TASK:
For the listing that follows, give again exactly the lines from the one with "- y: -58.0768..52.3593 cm" to the one with "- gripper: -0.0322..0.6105", including both.

DATA SEGMENT:
********

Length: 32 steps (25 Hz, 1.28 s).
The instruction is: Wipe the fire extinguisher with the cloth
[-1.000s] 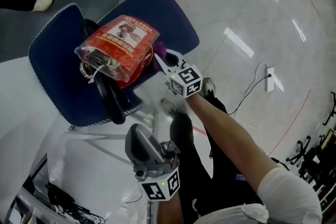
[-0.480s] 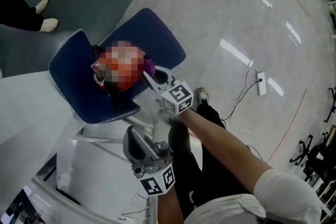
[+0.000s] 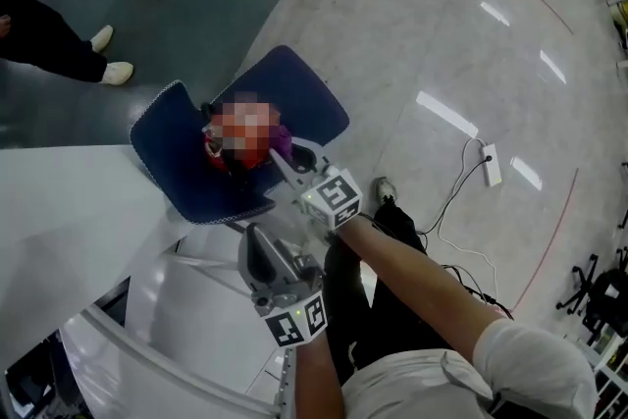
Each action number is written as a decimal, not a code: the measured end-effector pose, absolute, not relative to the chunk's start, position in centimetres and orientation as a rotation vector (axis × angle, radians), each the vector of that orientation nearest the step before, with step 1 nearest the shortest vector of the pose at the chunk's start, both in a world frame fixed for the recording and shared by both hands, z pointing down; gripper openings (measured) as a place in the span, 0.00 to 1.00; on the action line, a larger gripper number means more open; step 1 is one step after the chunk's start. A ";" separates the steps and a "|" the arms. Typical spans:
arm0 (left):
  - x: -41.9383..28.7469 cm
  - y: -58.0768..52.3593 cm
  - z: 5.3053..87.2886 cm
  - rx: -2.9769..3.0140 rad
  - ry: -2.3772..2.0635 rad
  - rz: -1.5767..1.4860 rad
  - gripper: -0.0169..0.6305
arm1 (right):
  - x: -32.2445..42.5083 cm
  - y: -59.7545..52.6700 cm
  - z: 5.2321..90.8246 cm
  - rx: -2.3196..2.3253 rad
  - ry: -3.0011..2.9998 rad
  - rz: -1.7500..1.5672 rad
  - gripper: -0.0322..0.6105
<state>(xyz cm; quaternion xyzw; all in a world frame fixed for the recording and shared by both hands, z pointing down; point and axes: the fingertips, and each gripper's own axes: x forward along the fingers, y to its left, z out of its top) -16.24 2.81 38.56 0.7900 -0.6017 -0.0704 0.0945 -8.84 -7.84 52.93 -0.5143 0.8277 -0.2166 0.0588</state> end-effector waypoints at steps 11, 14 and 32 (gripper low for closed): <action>-15.8 3.3 36.4 2.395 -1.771 -0.155 0.03 | -7.9 -5.4 43.7 -1.481 2.512 -0.500 0.14; -15.8 4.0 37.7 2.408 -1.761 -0.120 0.03 | -6.7 -3.8 43.9 -1.513 2.559 -0.453 0.14; -16.1 4.5 51.0 2.435 -1.714 -0.202 0.03 | -8.1 -1.4 75.1 -1.816 2.307 -0.949 0.14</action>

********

TASK RESULT:
  - y: -58.0768..52.3593 cm
  - z: 5.3053..87.2886 cm
  - rx: -2.9769..3.0140 rad
  - ry: -2.3772..2.0635 rad
  - rz: -1.5767..1.4860 rad
  - gripper: -0.0169..0.6305
arm1 (right):
  - x: -32.2445..42.5083 cm
  - y: -59.7545..52.6700 cm
  - z: 5.2321..90.8246 cm
  - rx: -2.3196..2.3253 rad
  - ry: -3.0011..2.9998 rad
  - rz: -1.7500..1.5672 rad
  - gripper: -0.0322..0.6105

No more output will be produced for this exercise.